## DATA BELOW

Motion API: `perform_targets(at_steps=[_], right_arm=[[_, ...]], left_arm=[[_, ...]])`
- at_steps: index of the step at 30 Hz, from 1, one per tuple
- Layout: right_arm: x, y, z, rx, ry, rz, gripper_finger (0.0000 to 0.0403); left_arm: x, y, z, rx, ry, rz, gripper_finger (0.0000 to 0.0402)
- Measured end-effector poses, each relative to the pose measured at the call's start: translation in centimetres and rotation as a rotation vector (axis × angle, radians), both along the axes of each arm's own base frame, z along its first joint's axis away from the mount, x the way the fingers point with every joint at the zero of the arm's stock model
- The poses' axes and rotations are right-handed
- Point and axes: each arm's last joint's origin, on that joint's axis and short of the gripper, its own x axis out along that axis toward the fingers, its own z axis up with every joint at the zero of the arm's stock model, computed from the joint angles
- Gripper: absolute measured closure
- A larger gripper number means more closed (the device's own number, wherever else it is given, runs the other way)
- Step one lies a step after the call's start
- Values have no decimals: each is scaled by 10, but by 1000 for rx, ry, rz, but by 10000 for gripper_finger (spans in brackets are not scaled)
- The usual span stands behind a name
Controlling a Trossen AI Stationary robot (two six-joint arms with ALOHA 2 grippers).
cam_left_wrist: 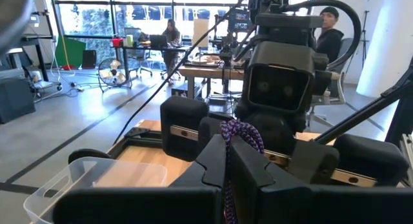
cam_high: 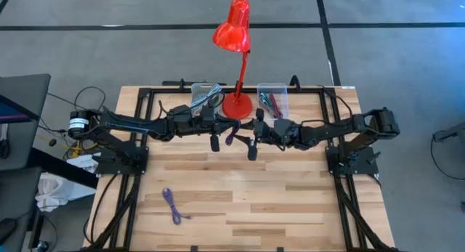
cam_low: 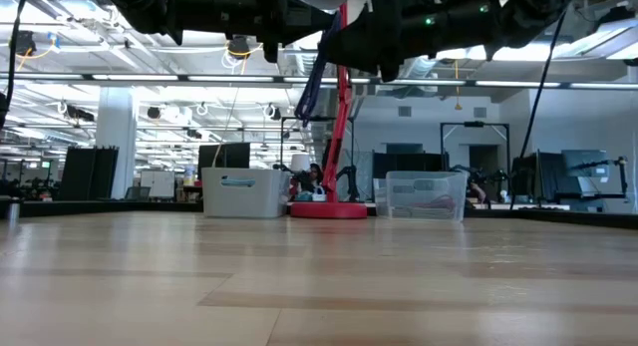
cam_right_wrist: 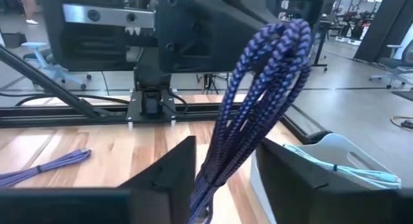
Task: Pick & Place USB Port
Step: Put the black and purple charger cable into the transparent bin
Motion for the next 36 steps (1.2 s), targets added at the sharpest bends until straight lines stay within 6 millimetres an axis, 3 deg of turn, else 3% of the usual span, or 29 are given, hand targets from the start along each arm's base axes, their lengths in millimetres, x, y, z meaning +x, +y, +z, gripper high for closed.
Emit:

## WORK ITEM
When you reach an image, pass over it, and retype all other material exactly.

## TASK SOLUTION
Motion API: `perform_targets(at_steps=[_], right_arm=[[_, ...]], left_arm=[[_, ...]])`
- at_steps: index of the step at 30 Hz, from 1, one per tuple
- Layout: right_arm: x, y, z, rx, ry, rz, gripper_finger (0.0000 to 0.0403); left_arm: x, y, z, rx, ry, rz, gripper_finger (0.0000 to 0.0402)
- Measured end-effector poses, each relative to the pose measured at the call's start: translation in centimetres and rotation as a rotation vector (axis × angle, radians), both along the axes of each arm's own base frame, z along its first joint's axis away from the mount, x the way the fingers point with every joint at the zero of the arm's stock model
- The poses' axes and rotations are right-handed
- Point and axes: each arm's last joint's origin, on that joint's axis and short of the gripper, its own x axis out along that axis toward the fingers, its own z axis up with every joint at the zero of the arm's stock model, computed from the joint angles
- Gripper: absolute measured closure
- A larger gripper number means more closed (the device's own number, wherever else it is given, runs the other way)
- Step one lies a step after the call's start
- Values have no decimals: each is scaled by 10, but by 1000 for rx, ry, rz, but by 10000 for gripper_finger (spans in brackets are not scaled)
- The usual span stands behind a name
Controlling a Trossen AI Stationary robot (two six-joint arms with ALOHA 2 grippers).
cam_left_wrist: 
cam_high: 
cam_low: 
cam_right_wrist: 
Task: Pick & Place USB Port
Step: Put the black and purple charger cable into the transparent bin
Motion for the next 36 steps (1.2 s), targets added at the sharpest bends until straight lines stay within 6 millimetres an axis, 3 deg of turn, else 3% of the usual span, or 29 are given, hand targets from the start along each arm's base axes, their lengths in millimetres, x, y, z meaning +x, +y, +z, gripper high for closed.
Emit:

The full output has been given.